In the three years he has been president at Midland, enrollment has increased and Midland recently purchased Dana College in Blair. Sasse became the 15th president of Midland University in December 2010 at age 37.
Sasse said the very idea of America is now in peril.
“Our culture is failing to transmit our national inheritance to many of our nation’s children, and we are reaping the bitter fruit," he said.
Sasse said “our politicians in DC seem content to play games while they squander our national inheritance.”
Referring to “spiritual rot,” Sasse said our culture “denies the obvious fact that family breakdown is the root cause of both poverty and crime, and we increasingly deny the value of the unborn, at the beginning of life, and the frail and elderly at its end."
Sasse devoted about a third of his announcement speech Monday to repealing the Affordable Care Act.
“I’ve read the 2,300 page bill,” he said. “It’s not just bad… it’s worse than you think.”
Sasse called Obamacare “the greatest single insinuation of government into every aspect of our life.

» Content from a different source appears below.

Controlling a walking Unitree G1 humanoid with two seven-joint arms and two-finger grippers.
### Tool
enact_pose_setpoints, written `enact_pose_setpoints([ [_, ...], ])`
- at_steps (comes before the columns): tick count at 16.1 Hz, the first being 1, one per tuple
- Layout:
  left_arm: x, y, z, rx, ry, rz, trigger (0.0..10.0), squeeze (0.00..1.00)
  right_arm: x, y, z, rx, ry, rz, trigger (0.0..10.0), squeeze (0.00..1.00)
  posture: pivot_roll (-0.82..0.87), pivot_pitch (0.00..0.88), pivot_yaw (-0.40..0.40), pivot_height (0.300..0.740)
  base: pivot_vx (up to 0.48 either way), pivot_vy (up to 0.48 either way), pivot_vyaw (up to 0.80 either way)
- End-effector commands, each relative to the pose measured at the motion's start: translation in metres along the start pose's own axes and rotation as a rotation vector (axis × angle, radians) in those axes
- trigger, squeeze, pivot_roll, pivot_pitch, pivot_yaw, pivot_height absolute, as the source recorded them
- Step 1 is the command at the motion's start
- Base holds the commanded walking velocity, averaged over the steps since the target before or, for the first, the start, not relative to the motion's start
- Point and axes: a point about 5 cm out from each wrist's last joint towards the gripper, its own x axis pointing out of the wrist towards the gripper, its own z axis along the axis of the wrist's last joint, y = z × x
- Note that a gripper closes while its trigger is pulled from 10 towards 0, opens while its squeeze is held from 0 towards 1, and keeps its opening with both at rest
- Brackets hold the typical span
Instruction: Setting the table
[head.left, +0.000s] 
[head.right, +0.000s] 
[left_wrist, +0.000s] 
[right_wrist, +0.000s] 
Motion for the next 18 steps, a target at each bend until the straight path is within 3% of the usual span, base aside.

If it lives, America as we know it will die. If the idea of America is to live, it must be stopped."
As assistant secretary of HHS, Sasse focused especially on the Food and Drug Administration, Medicare, Medicaid, and the unsustainability of national entitlement spending, according to the Midland College website. His research looks at efforts to modernize payment systems, to migrate from "paying for more" to "paying for better" in ways that will stimulate entrepreneurial innovation from doctors, hospitals, and adjacent industries, the website says.
He said Obamacare is a microcosm of the belief that "government is the engine for meaning, and growth, for opportunity and vitality. It is a program founded from beginning to end on fake math and false promises."

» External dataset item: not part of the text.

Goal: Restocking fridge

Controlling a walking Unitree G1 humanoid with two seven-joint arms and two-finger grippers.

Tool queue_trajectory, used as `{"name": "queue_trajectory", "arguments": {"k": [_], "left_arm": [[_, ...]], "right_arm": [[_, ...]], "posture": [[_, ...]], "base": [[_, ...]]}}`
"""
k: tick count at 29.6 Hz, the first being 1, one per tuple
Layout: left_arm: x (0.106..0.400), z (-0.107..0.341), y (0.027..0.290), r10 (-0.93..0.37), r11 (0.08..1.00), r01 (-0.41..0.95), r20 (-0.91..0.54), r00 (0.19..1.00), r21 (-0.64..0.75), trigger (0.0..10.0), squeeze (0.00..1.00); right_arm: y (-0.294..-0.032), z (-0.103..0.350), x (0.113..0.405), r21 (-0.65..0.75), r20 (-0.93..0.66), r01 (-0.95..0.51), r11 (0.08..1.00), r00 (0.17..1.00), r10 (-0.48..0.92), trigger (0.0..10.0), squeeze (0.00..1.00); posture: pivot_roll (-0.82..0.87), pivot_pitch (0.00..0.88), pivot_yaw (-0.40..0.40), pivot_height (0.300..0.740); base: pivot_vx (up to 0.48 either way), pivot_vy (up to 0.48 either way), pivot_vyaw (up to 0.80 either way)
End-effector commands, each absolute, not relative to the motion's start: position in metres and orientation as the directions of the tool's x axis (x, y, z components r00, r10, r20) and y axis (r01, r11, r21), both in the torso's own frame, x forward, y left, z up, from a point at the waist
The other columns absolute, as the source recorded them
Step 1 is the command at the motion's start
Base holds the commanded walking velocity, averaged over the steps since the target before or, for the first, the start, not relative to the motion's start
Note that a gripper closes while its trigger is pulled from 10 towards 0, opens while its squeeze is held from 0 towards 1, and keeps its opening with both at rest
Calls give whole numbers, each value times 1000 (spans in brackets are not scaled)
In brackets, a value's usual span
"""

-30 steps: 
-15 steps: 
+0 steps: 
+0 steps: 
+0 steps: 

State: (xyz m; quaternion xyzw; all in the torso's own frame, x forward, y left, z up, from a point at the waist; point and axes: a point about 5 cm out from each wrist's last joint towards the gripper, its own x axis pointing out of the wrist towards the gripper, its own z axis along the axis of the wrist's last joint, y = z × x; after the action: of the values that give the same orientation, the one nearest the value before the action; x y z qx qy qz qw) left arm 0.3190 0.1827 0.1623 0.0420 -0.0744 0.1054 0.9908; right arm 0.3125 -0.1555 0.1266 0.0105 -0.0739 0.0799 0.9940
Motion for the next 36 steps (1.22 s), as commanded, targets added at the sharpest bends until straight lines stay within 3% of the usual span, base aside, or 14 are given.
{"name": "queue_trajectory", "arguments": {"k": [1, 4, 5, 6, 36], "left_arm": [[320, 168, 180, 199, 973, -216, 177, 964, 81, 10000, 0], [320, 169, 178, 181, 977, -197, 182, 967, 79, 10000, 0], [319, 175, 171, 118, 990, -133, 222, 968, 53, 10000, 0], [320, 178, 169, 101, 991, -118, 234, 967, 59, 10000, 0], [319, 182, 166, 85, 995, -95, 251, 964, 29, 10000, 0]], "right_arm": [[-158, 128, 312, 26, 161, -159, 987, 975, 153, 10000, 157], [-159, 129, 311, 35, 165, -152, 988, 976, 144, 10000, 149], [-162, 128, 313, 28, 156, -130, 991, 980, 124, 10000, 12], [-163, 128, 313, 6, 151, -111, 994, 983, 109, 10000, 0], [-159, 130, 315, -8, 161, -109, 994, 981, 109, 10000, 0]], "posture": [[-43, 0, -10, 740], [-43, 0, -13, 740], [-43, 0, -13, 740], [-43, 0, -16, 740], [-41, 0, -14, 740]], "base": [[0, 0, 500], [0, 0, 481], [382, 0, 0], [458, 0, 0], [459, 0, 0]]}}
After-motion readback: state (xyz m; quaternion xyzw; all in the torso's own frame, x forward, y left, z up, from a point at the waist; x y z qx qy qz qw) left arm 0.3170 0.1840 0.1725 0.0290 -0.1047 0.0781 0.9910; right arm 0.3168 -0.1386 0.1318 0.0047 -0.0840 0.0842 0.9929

He said most of the stated goals of the healthcare reform can be achieved through patient-centered health policy solutions in free-market alternatives, but he didn’t specify further. He said he would explain more during the campaign.
“We plan to talk a great deal about patient-centered health policy solutions – for we want both to wreck ObamaCare but then also to replace it with something actually workable," he said. "And we will talk about the emerging golden age of American energy, about rolling back the regulatory state, about an economic agenda of growth, about a prioritized foreign policy, and more."